Seven-Year Longitudinal Respiratory Morbidity in Ohtahara Syndrome: A Case Emphasizing Integrated Airway and Seizure Care in a Resource-Limited Setting

Background: Ohtahara syndrome (OS) features neonatal-onset tonic spasms with suppression–burst EEG, high early mortality, and evolution to other epileptic encephalopathies. Respiratory complications are frequent yet under-described longitudinally. Case: We followed a female with neonatal-onset OS and suppression–burst EEG to age seven. Despite combination antiseizure therapy (phenobarbital, phenytoin, levetiracetam, vigabatrin, clonazepam), she had breakthrough events and severe developmental impairment. From ages 1–7 years, she experienced ≥15 documented hospitalizations for recurrent pneumonia/bronchopneumonia, frequently with hypoxemia requiring supplemental oxygen; several episodes were accompanied by seizure exacerbations and clinical aspiration/choking events. Management and outcomes: Admissions were managed with supportive respiratory care (oxygen, bronchodilators, corticosteroids when indicated) and broad-spectrum antimicrobials alongside ongoing seizure management, enabling survival to school age in a resource-limited context.
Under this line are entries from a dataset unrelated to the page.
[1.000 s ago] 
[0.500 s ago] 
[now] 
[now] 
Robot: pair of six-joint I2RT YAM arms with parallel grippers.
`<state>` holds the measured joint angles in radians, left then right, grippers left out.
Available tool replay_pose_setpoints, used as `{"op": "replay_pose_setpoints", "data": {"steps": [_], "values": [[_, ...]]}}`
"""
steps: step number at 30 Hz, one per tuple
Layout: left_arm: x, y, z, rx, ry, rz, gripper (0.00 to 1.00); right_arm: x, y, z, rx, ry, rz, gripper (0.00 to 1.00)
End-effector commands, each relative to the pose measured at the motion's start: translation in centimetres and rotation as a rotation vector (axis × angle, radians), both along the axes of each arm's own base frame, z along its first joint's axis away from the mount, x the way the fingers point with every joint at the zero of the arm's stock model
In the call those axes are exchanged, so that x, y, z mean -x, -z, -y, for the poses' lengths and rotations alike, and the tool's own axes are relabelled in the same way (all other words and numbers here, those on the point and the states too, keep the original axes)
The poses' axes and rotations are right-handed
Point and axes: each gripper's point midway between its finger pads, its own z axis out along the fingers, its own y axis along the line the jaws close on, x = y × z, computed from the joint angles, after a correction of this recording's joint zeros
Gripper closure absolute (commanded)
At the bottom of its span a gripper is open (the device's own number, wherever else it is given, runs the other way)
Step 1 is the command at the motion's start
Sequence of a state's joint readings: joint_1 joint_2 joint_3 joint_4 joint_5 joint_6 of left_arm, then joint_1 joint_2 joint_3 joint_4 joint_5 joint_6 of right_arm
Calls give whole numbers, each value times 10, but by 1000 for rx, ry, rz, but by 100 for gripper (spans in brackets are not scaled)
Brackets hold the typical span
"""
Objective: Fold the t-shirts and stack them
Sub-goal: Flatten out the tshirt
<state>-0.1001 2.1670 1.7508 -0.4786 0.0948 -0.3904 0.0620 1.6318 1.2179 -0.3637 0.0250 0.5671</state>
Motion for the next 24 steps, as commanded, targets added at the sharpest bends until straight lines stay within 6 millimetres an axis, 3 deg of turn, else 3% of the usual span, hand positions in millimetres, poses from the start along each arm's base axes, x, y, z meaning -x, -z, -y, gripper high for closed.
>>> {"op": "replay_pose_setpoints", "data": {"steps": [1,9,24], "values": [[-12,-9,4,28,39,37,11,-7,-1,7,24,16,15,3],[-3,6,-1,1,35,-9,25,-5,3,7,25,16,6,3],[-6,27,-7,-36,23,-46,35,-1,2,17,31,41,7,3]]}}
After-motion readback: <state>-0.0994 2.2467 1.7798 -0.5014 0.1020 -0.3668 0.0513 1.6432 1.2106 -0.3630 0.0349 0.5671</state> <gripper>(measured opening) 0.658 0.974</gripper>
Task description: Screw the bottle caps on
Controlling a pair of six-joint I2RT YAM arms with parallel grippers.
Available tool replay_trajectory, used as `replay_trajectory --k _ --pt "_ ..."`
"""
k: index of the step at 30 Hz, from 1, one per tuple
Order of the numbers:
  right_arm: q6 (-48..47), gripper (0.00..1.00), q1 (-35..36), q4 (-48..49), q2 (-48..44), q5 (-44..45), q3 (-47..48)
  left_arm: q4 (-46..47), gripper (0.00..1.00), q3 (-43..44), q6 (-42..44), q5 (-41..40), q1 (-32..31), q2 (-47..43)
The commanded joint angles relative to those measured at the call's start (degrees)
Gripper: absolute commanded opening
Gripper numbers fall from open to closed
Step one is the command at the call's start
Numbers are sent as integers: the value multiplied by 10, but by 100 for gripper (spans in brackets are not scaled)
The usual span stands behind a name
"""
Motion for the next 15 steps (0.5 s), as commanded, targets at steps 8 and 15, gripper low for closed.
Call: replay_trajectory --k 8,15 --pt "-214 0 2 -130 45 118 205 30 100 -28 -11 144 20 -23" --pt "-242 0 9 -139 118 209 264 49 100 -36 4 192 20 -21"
Conclusions: In OS, respiratory disease, often driven by aspiration risk and impaired airway clearance, can become a dominant source of morbidity and should be addressed with the same priority as antiseizure therapy. We highlight practical pillars for long-term care: proactive infection prevention and early treatment pathways; aspiration-risk assessment with feeding/swallow support when feasible; airway-clearance planning with bronchodilator trials during illnesses; judicious corticosteroid use; and caregiver education with explicit thresholds for escalation.